- **Try it**
Copy out exactly the lines from the one containing "Objective — drop markers on the hand-held gripper right" to the end of the records below, both included, and nothing else.

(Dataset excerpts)

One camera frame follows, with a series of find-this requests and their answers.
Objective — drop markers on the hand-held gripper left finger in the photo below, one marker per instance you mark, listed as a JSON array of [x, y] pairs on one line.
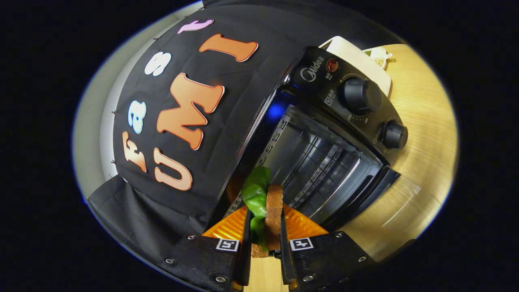
[[245, 251]]

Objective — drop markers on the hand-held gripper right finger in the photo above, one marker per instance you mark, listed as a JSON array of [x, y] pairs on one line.
[[284, 259]]

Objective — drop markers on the bread and lettuce sandwich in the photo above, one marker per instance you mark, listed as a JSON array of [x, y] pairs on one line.
[[275, 207]]

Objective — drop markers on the black toaster oven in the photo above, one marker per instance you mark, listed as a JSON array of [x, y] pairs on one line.
[[361, 97]]

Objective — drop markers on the white pop-up toaster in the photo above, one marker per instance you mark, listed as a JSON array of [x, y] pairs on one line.
[[357, 56]]

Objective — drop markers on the small white dish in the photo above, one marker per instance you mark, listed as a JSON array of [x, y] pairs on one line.
[[379, 56]]

- **Answer to this problem**
Objective — drop markers on the hand-held gripper right finger in the photo above, one marker per instance you mark, listed as a JSON array of [x, y] pairs on one line.
[[284, 259]]

Objective — drop markers on the bread and lettuce sandwich in the photo above, one marker per instance you mark, listed as a JSON array of [x, y] pairs on one line.
[[275, 207]]

Objective — drop markers on the black toaster oven in the photo above, one marker per instance you mark, listed as a JSON array of [x, y] pairs on one line.
[[361, 97]]

Objective — drop markers on the white pop-up toaster in the photo above, one marker per instance you mark, listed as a JSON array of [x, y] pairs on one line.
[[357, 56]]

Objective — drop markers on the small white dish in the photo above, one marker per instance you mark, listed as a JSON array of [x, y] pairs on one line.
[[379, 56]]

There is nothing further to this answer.